埼玉大学の村上です。
簡単に自己紹介させていただきます。私は、細胞周期制御に興味を持ち、分裂酵母を使って、どのように細胞周期が制御されているかについて、体細胞分裂と減数分裂の両方について研究しています。なので、非コードRNAとの出会いは偶然によるものでした。
最近では、減数分裂の細胞周期で、分裂酵母で古くからその存在が知られていたMei4というフォークヘッド型転写因子の変異株に興味を持ち研究をしていました。この変異株はかなり古くから知られているだけあって、非常に「きれいな」表現型を示します。「きれいな」というのは、たとえば「この因子は第一減数分裂に必要です」と言っても、実際はただ第一減数分裂が遅れたりするだけだったり、一部のみだったりするのですが、このMei4の破壊株は100%第一減数分裂に進行しません。では、何で止まってしまってるのだろうと思って調べてみると、細胞周期の進行に必須のcdc25+という遺伝子の転写に必要であることがわかりました(2007年に発表)。その後、Mei4がどのような遺伝子の転写制御をしているかというのを、東大の白髭さんにお願いしてDNA鎖をセンス鎖とアンチセンス鎖を区別できる方法でタイリングアレイをやってもらいました。解析すると、‘Mei4で制御され、減数分裂に特異的にスプライシングされる遺伝子’のほとんどすべてにアンチセンス鎖が発現していることを見つけました。しかも、ほぼ100%で一致していたので、アンチセンス鎖が減数分裂特異的スプライシングに何か重要な役割を果たしているのではないかと思い、興奮気味に研究計画を書きました。そして、非コードRNA分野での実績はありませんが、公募で採択されたので非常にラッキーだと思っています。また、研究計画には書いていませんが、自分が研究している遺伝子の近傍に非コードRNAが発現していることがわかったので、その研究も同時に進めて行き、皆様にアドバイスをしていただけたらありがたいと思います。

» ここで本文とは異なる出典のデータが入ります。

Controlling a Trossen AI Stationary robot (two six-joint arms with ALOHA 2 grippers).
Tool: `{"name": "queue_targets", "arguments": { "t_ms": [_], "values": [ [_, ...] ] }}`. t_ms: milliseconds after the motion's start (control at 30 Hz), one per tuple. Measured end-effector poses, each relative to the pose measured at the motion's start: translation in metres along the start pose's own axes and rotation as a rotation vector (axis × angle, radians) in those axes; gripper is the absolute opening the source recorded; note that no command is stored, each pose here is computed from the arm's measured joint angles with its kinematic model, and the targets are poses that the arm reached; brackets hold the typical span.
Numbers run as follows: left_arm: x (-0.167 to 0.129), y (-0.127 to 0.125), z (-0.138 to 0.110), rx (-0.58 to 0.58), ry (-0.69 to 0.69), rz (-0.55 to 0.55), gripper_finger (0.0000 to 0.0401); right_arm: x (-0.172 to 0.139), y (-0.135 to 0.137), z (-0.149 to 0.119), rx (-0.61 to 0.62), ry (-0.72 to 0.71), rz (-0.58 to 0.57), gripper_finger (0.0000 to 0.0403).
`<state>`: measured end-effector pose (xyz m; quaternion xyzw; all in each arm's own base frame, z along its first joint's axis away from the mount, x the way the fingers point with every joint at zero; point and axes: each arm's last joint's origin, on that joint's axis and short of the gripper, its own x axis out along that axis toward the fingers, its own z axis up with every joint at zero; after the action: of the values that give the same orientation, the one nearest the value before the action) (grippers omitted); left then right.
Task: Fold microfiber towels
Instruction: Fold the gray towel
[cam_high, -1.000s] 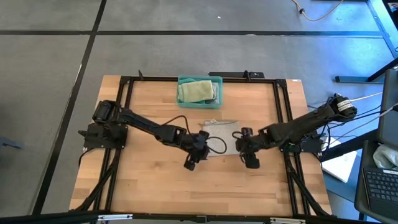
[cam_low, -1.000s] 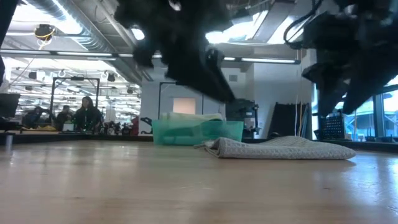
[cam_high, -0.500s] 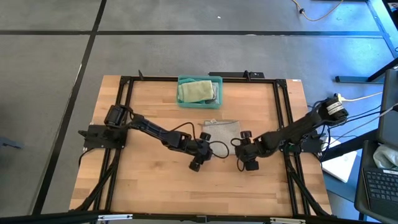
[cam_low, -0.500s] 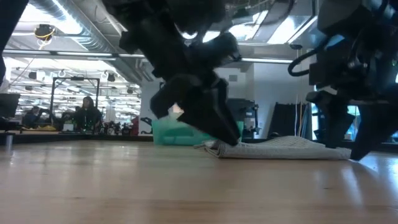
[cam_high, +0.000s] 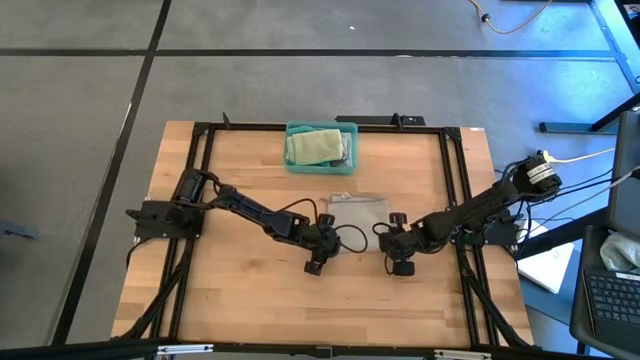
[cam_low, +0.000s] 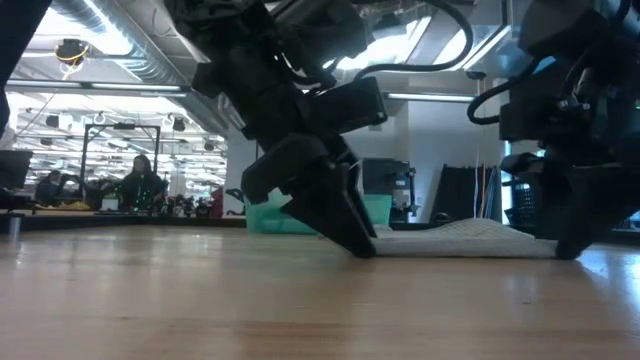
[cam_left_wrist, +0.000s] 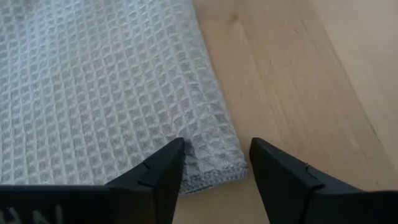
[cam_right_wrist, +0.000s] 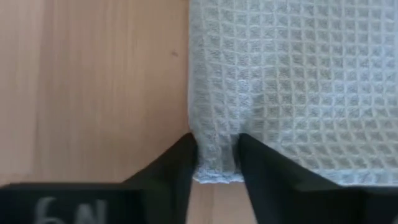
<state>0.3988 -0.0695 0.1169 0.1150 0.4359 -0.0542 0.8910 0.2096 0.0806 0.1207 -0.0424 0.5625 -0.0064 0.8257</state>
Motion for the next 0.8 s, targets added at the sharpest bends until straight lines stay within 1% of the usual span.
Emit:
{"name": "queue_targets", "arguments": {
  "t_ms": [100,167,233,267,400,467,533,633,700,800],
  "values": [
    [0.0,0.0,-0.001,-0.023,0.004,-0.002,0.0162,0.0,0.0,0.001,0.007,-0.013,0.003,0.0087],
    [0.0,0.0,0.001,-0.053,0.015,-0.003,0.0141,0.0,0.001,0.003,0.01,-0.015,0.012,0.005],
    [-0.002,0.0,0.005,-0.071,0.042,-0.005,0.0113,-0.002,0.002,0.006,0.016,-0.012,0.058,0.0019],
    [-0.004,0.0,0.008,-0.074,0.061,-0.004,0.0097,-0.003,0.004,0.009,0.018,-0.01,0.094,0.0014],
    [-0.012,0.0,0.026,-0.081,0.103,-0.005,0.0028,-0.011,0.01,0.021,0.052,0.015,0.208,0.0025],
    [-0.019,0.002,0.037,-0.089,0.117,-0.01,0.0008,-0.019,0.013,0.032,0.084,0.016,0.242,0.0024],
    [-0.026,0.004,0.045,-0.108,0.143,-0.01,0.0008,-0.029,0.014,0.038,0.102,0.025,0.274,0.0015],
    [-0.035,0.005,0.054,-0.106,0.182,-0.014,0.0005,-0.043,0.015,0.045,0.118,0.017,0.323,0.0009],
    [-0.039,0.006,0.057,-0.104,0.199,-0.014,0.0003,-0.054,0.013,0.047,0.134,0.012,0.325,0.0012],
    [-0.043,0.01,0.059,-0.107,0.222,-0.013,0.0003,-0.063,0.009,0.042,0.14,0.033,0.298,0.0023]
  ]
}}
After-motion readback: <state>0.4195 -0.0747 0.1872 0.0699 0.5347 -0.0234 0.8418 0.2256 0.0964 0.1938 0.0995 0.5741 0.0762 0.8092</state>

余談ですが、1年前に名古屋市立大学から埼玉大学に移動しました。関東には14年ぶりですが、埼玉にはほとんど来たことがなかったので、未だに不慣れです。これからよろしくお願いします。
lncRNA関連で酵母の仕事といいますと分子遺伝学を駆使したSRGの話や東大の太田さんの話をまず思い出すのですが、「アンチセンス」とは意外かつ大変興味深いです。アンチセンスRNAは脊椎動物の専売特許だと思っていたのですが、そんなことはないのですね。